**EXERCISE REQUIREMENTS**
Drop the images; return everything else in the listing below exactly.

**RAW DATA**
---------------

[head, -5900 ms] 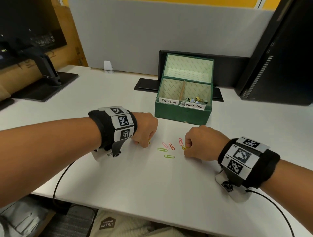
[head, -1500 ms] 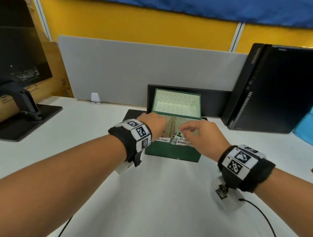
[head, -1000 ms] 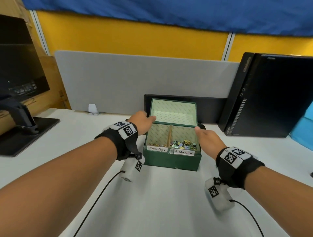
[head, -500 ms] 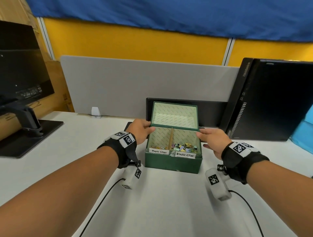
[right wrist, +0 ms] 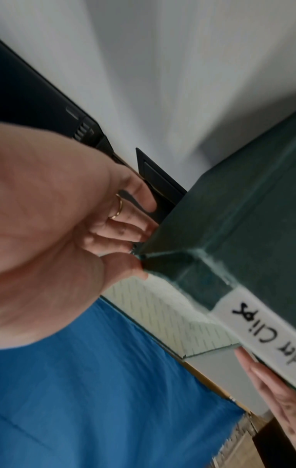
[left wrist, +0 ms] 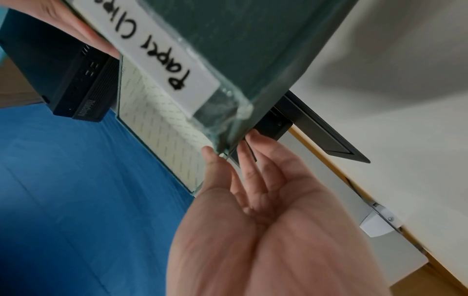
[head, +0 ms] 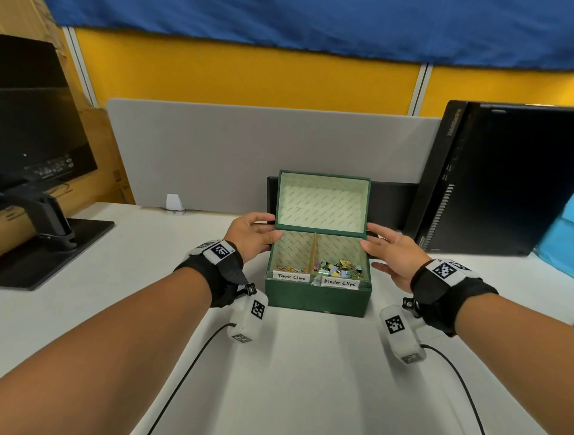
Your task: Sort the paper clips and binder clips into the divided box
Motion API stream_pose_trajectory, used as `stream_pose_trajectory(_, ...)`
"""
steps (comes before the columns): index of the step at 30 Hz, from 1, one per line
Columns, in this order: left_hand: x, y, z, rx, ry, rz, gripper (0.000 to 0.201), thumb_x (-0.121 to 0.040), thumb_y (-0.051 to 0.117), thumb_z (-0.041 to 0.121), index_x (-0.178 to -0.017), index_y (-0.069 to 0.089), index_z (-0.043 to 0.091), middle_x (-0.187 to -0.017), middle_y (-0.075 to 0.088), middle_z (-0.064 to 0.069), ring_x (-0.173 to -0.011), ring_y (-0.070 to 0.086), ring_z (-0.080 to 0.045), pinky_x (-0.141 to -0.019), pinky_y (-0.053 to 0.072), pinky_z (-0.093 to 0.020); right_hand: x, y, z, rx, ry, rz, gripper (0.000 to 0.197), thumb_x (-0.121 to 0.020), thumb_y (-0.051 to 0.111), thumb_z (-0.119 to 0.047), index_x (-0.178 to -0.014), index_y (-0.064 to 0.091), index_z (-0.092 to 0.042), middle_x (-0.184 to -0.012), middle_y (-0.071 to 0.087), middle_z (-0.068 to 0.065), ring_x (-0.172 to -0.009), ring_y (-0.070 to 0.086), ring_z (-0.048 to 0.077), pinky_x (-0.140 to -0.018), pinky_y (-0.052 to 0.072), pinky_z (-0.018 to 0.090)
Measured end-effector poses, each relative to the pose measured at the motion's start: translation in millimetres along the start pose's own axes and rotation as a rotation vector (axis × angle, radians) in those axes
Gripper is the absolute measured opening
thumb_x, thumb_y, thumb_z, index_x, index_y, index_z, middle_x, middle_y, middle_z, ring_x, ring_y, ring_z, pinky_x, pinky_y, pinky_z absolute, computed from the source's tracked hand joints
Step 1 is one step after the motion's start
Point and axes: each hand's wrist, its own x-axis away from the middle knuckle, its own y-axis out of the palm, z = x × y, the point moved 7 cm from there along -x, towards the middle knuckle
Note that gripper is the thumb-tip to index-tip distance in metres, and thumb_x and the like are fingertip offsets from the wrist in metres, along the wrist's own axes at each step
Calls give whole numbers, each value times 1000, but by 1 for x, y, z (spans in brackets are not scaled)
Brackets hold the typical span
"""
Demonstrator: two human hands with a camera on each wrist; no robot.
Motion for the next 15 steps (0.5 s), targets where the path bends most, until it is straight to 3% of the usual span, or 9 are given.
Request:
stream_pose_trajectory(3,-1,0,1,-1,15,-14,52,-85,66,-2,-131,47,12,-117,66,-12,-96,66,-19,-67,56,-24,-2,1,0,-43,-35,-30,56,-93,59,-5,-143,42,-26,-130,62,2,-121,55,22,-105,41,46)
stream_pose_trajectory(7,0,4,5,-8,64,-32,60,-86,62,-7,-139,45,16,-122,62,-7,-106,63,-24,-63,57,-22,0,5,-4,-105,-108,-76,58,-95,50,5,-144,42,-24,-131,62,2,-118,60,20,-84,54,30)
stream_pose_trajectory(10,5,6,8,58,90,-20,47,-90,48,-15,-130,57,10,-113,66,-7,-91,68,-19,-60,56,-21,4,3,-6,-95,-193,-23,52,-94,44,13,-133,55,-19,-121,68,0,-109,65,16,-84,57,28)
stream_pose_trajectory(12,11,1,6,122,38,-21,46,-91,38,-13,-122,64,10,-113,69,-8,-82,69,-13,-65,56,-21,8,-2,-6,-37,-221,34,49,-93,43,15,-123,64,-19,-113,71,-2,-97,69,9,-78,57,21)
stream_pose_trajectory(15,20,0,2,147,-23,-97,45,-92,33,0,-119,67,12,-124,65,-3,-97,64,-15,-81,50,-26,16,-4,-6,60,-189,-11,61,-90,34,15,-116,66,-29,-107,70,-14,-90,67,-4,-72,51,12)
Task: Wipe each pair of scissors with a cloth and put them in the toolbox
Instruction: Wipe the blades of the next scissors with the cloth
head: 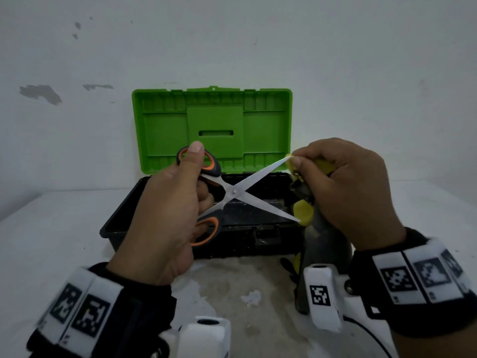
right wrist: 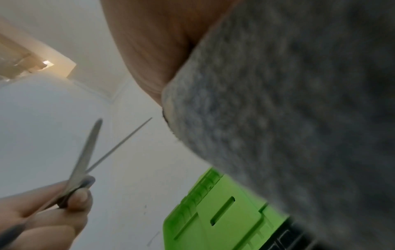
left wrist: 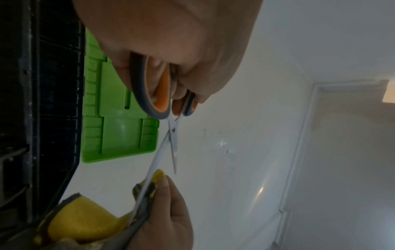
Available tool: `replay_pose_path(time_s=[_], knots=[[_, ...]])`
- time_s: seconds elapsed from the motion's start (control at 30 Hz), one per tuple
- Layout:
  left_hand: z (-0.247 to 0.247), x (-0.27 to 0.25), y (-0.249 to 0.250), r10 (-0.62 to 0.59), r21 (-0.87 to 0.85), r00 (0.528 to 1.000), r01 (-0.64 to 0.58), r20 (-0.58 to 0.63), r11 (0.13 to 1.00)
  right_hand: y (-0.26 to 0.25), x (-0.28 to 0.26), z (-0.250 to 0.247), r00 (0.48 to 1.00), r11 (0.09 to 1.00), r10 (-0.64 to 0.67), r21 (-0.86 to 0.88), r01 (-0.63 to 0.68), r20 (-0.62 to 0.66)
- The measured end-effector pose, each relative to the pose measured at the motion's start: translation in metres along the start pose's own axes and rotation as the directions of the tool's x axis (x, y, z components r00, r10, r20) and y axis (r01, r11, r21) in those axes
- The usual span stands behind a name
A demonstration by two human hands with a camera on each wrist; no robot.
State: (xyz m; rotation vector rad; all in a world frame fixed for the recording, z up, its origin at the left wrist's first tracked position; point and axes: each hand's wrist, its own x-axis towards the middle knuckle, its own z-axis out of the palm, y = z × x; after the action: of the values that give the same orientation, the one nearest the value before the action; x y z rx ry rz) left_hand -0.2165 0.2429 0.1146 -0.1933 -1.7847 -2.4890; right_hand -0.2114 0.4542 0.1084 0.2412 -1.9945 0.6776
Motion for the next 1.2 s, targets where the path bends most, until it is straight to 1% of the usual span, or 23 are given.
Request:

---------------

**SOLUTION TO THE PROBLEM**
[head, -5900 ms] 
[head, -1500 ms] 
[head, -1000 ms] 
[head, -500 ms] 
[right wrist, +0 ms] 
[left wrist, +0 ms] 
[head, +0 ms] 
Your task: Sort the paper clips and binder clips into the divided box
Motion API stream_pose_trajectory, used as `stream_pose_trajectory(_, ...)`
"""
steps (comes before the columns): index of the step at 30 Hz, from 1, one per line
Columns, in this order: left_hand: x, y, z, rx, ry, rz, gripper (0.000 to 0.201), thumb_x (-0.121 to 0.040), thumb_y (-0.051 to 0.117), thumb_z (-0.041 to 0.121), index_x (-0.178 to -0.017), index_y (-0.069 to 0.089), index_z (-0.043 to 0.091), middle_x (-0.187 to -0.017), middle_y (-0.075 to 0.088), middle_z (-0.064 to 0.069), ring_x (-0.173 to -0.011), ring_y (-0.070 to 0.086), ring_z (-0.080 to 0.045), pinky_x (-0.141 to -0.019), pinky_y (-0.053 to 0.072), pinky_z (-0.093 to 0.020); right_hand: x, y, z, rx, ry, rz, gripper (0.000 to 0.197), thumb_x (-0.121 to 0.020), thumb_y (-0.051 to 0.111), thumb_z (-0.119 to 0.047), index_x (-0.178 to -0.014), index_y (-0.064 to 0.091), index_z (-0.092 to 0.042), middle_x (-0.184 to -0.012), middle_y (-0.071 to 0.087), middle_z (-0.068 to 0.065), ring_x (-0.172 to -0.009), ring_y (-0.070 to 0.086), ring_z (-0.048 to 0.077), pinky_x (-0.140 to -0.018), pinky_y (-0.052 to 0.072), pinky_z (-0.018 to 0.090)
Measured end-effector poses, each relative to the pose measured at the motion's start: translation in millimetres along the start pose's own axes and rotation as a rotation vector (axis × angle, radians) in those axes
Gripper is the absolute measured opening
thumb_x, thumb_y, thumb_z, index_x, index_y, index_z, middle_x, middle_y, middle_z, ring_x, ring_y, ring_z, pinky_x, pinky_y, pinky_z absolute, computed from the source's tracked hand joints
Step 1 is one step after the motion's start
Point and axes: each hand's wrist, its own x-axis away from the middle knuckle, its own y-axis out of the palm, z = x × y, the point moved 7 cm from there along -x, towards the middle knuckle
Note that gripper is the thumb-tip to index-tip distance in metres, and thumb_x and the like are fingertip offsets from the wrist in metres, along the wrist's own axes at each step
Calls give whole numbers, each value times 1000, but by 1 for x, y, z (spans in brackets are not scaled)
Brackets hold the typical span
"""
Demonstrator: two human hands with a camera on each wrist; no robot.
Motion for the next 15 steps (0.5 s), targets where the path bends most, until it is straight to 3% of the usual span, or 9 are given.
Request:
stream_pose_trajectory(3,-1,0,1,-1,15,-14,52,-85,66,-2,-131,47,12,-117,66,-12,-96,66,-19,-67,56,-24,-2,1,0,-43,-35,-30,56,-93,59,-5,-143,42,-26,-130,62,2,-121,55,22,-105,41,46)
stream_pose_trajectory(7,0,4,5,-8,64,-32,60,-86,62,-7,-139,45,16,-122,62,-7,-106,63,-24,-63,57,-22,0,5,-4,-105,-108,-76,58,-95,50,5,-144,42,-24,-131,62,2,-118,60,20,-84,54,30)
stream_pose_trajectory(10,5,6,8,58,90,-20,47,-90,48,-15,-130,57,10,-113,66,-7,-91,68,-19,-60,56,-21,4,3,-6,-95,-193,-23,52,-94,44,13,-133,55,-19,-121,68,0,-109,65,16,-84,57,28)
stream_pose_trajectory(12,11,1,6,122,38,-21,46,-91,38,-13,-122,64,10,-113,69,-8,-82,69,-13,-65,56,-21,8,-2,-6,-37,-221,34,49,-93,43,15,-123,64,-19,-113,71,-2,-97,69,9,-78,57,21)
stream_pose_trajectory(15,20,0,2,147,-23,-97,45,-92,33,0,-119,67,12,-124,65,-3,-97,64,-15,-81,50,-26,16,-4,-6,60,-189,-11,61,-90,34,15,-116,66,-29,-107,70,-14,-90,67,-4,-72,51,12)
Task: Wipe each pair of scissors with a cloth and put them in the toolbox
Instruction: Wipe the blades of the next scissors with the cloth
head: 
right wrist: 
left wrist: 
Available tool: `replay_pose_path(time_s=[_], knots=[[_, ...]])`
- time_s: seconds elapsed from the motion's start (control at 30 Hz), one per tuple
- Layout:
  left_hand: z (-0.247 to 0.247), x (-0.27 to 0.25), y (-0.249 to 0.250), r10 (-0.62 to 0.59), r21 (-0.87 to 0.85), r00 (0.528 to 1.000), r01 (-0.64 to 0.58), r20 (-0.58 to 0.63), r11 (0.13 to 1.00)
  right_hand: y (-0.26 to 0.25), x (-0.28 to 0.26), z (-0.250 to 0.247), r00 (0.48 to 1.00), r11 (0.09 to 1.00), r10 (-0.64 to 0.67), r21 (-0.86 to 0.88), r01 (-0.63 to 0.68), r20 (-0.62 to 0.66)
- The measured end-effector pose, each relative to the pose measured at the motion's start: translation in metres along the start pose's own axes and rotation as the directions of the tool's x axis (x, y, z components r00, r10, r20) and y axis (r01, r11, r21) in those axes
- The usual span stands behind a name
A demonstration by two human hands with a camera on each wrist; no robot.
State: (xyz m; rotation vector rad; all in a world frame fixed for the recording, z up, its origin at the left wrist's first tracked position; point and axes: each hand's wrist, its own x-axis towards the middle knuckle, its own z-axis out of the palm, y = z × x; after the action: of the values that give the same orientation, the one nearest the value before the action; x y z rx ry rz) left_hand -0.2165 0.2429 0.1146 -0.1933 -1.7847 -2.4890; right_hand -0.2114 0.4542 0.1084 0.2412 -1.9945 0.6776
Motion for the next 1.2 s, targets where the path bends most, until it is straight to 1% of the usual span, or 23 are given.
Request:

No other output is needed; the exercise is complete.